Wednesday, February 29, 2012

Take the Leap

By Julie Fishman

With 2012 comes the gift of an extra day: 24 hours for our calendar to catch up with the sun—and for us to catch up on DVR recordings. While Feb. 29 may feel like your average day, its once-every-four-years status has long linked it to myth and lore. Read on to get the lowdown on this distinctive date's history, as well as how we've turned it into a holiday of sorts over the centuries.

Astronomy Lesson

Despite what our elementary teachers told us, a year isn't really 365 days. Our planet actually takes 365 1/4 days to revolve around the sun. These six additional hours each year add up to an extra 24 hours over four years, at which point we add a day to our calendar in order to keep us in sync with the sun.

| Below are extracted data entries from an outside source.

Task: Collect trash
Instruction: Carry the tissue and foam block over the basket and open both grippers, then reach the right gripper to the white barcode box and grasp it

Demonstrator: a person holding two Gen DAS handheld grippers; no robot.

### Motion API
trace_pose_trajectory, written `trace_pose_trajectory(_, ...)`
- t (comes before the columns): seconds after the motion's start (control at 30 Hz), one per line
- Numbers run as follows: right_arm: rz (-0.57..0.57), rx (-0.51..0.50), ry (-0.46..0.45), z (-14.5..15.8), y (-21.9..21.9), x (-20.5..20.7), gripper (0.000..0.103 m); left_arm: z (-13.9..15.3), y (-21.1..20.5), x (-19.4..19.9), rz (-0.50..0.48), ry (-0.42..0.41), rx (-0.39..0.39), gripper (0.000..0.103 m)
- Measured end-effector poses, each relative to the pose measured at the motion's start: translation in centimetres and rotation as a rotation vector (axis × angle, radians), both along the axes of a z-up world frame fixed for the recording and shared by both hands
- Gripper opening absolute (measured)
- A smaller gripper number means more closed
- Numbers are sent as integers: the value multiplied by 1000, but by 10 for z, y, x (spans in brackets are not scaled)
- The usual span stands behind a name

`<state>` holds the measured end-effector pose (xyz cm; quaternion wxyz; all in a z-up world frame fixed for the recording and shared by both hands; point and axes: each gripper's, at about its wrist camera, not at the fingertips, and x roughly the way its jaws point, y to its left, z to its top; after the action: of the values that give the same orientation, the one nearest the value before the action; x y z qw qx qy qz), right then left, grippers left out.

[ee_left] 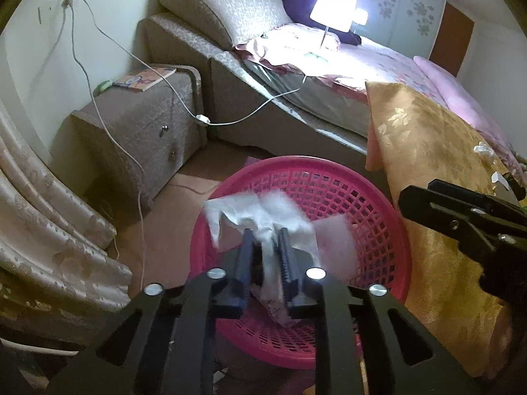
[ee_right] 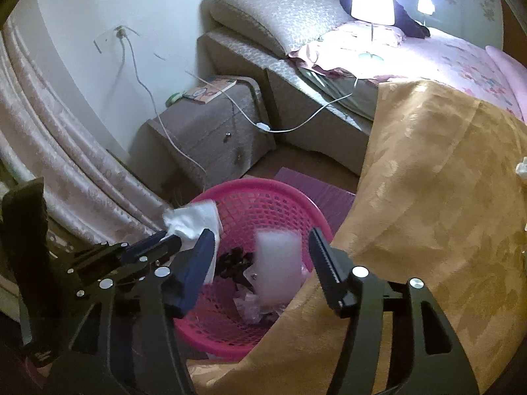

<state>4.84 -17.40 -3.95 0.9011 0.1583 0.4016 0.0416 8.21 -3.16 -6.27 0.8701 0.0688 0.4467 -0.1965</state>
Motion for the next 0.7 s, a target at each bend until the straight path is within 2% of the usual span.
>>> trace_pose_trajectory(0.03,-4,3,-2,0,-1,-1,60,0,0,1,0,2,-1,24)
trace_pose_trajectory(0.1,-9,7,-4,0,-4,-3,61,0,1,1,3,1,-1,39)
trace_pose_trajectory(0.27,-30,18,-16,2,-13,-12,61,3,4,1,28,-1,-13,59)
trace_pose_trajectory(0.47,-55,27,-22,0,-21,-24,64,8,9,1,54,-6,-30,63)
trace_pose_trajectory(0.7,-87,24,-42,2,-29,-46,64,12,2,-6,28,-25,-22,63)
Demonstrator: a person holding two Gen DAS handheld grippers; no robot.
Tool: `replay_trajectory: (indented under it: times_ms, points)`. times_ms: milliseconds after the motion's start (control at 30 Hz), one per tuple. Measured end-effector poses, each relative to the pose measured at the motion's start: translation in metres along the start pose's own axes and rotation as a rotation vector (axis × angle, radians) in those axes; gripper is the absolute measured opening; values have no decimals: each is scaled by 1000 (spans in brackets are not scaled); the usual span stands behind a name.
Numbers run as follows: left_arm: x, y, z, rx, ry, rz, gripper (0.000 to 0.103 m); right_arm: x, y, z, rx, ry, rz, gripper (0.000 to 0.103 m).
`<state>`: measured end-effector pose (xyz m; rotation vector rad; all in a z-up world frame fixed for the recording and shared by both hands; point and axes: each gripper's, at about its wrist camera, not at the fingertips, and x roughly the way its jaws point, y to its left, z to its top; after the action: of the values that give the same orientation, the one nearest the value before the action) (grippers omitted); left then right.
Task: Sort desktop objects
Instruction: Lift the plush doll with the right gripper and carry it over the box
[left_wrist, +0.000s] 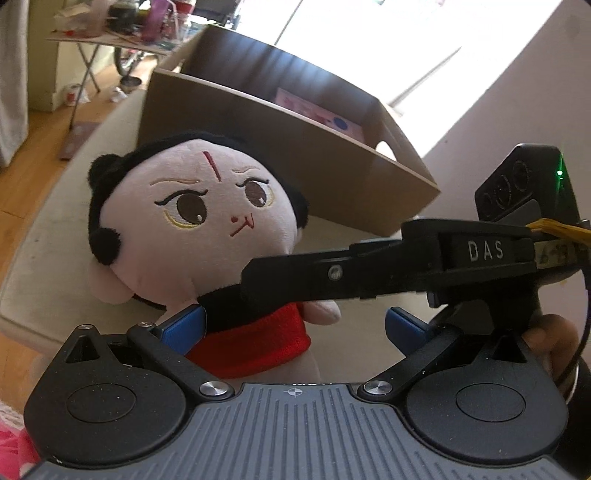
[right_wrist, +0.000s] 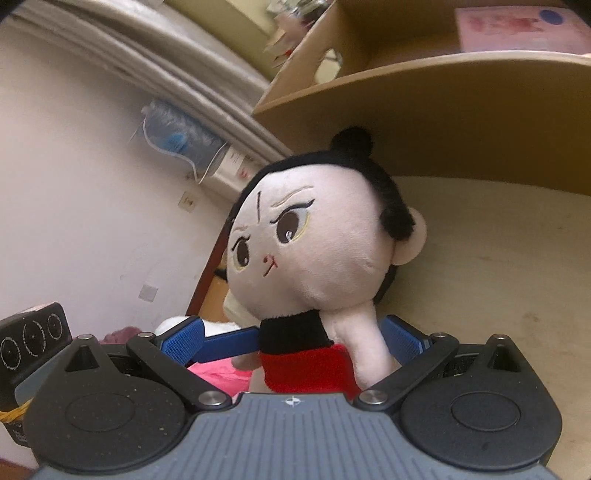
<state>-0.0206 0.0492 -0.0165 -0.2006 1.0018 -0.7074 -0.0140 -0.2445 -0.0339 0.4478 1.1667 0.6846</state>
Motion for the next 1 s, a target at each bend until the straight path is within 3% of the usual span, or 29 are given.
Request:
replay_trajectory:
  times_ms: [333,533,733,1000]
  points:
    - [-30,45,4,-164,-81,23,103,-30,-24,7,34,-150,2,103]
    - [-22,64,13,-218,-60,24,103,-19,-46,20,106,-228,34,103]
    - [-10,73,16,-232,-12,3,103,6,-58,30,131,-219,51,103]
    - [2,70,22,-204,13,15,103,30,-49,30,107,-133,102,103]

Without leap day, annual events would slowly shift seasons—eventually, we'd be celebrating Christmas in July.

Just One Glitch

While the first leap day was likely observed by the Egyptians, Caesar is credited for incorporating a leap year into the Julian calendar in 46 B.C. However, scientists noticed that annual events were still shifting over extended periods of time. While the calculation of 365 1/4 days for the Earth to lap the sun was close, the true figure is actually about 11 minutes short of that, and this tiny miscalculation caused a day of discrepancy every 128 years. Pope Gregory XIII came to the rescue in 1582, ruling that leap year would be skipped three times every four centuries to fix the snag.

Farmers' Fears

Though the point of a leap day is to keep our calendar aligned with nature, hundreds of years ago people thought that messing with our months would throw Mother Nature for a loop. Farmers worried that the change would lower crop yields and sicken livestock. In fact, a Scottish saying declared that "leap year was never a good sheep year." Lore also held that leap day babies were unruly and tough to raise. (Maybe we should ask J.Lo—whose twins were born on Feb. 29, 2008—if this adage proves true.)

Baby Talk

Speaking of leap day babies, those born on Feb. 29 are called "leaplings" or "leapers." Since their actual date of birth only comes around a quarter of the time, leaplings often celebrate non–leap year birthdays on Feb. 28 or March 1. Legal permissions like getting a driver license or drinking alcohol are granted on whichever day a particular region deems official. Most U.S. states test leaplings' patience by making them wait until the 1st.

Legendary Leapers

Rapper Ja Rule and actor Antonio Sabato Jr. are among the roughly 187,000 leaplings in the U.S. and 4 million worldwide. Long-expired leaplings include poet John Byrom, bandleader Jimmy Dorsey and writer Dee Brown. The likelihood of being born on Feb. 29 is roughly 1 in 1,500, and on leap day 2012, approximately 10,000 American babies will enter this exclusive minority.

A Modest Proposal

Four hundred years ago, women weren't allowed to propose marriage to men… except on leap day. While the source of this switcheroo isn't 100 percent clear, folklore traces the tradition to fifth-century Ireland, when St. Bridget supposedly complained to St. Patrick that gals were sick of waiting around for their procrastinating men to pop the question. Patrick consented to a leap day role reversal and, by some accounts, also declared that men who declined the proposal would be fined!

Nuptial Notions

In Greece, it's considered ill will to get married during a leap year—let alone on a leap day—but this superstition doesn't seem to extend to the U.S., where the number of nuptials performed in New York City on Feb. 29, 2008, was more than double the daily average for that year. Tying the knot on a leap day is ideal for practical couples: An anniversary every four years is easier to remember and saves money.

Twice as Nice

In 1999, a rumor spread that the year 2000 would include not only a Feb. 29, but also a Feb. 30. While the millennium theory was merely a hoax, a double leap day actually happened in 18th-century Sweden. After the country attempted to gradually switch from the Julian to the Gregorian calendar in the 1700s (to follow the lead of other European countries), the plan went awry and the decision was temporarily reversed. In order for the Swedes to revert back to the Julian system, they had to add Feb. 29 and 30 to their 1712 calendar.

Leap Day Lit

In the 1879 opera The Pirates of Penzance, the character Frederic is apprenticed to a band of pirates until his 21st birthday. When that day arrives, he abandons ship, falls in love and plans to marry. That is, until the pirates realize that Frederic was born on Feb. 29, meaning his contract does not officially end until the 21st time that date occurs—when he'll be in his 80s. He's forced to leave his fiancé and return to a soggy life at sea.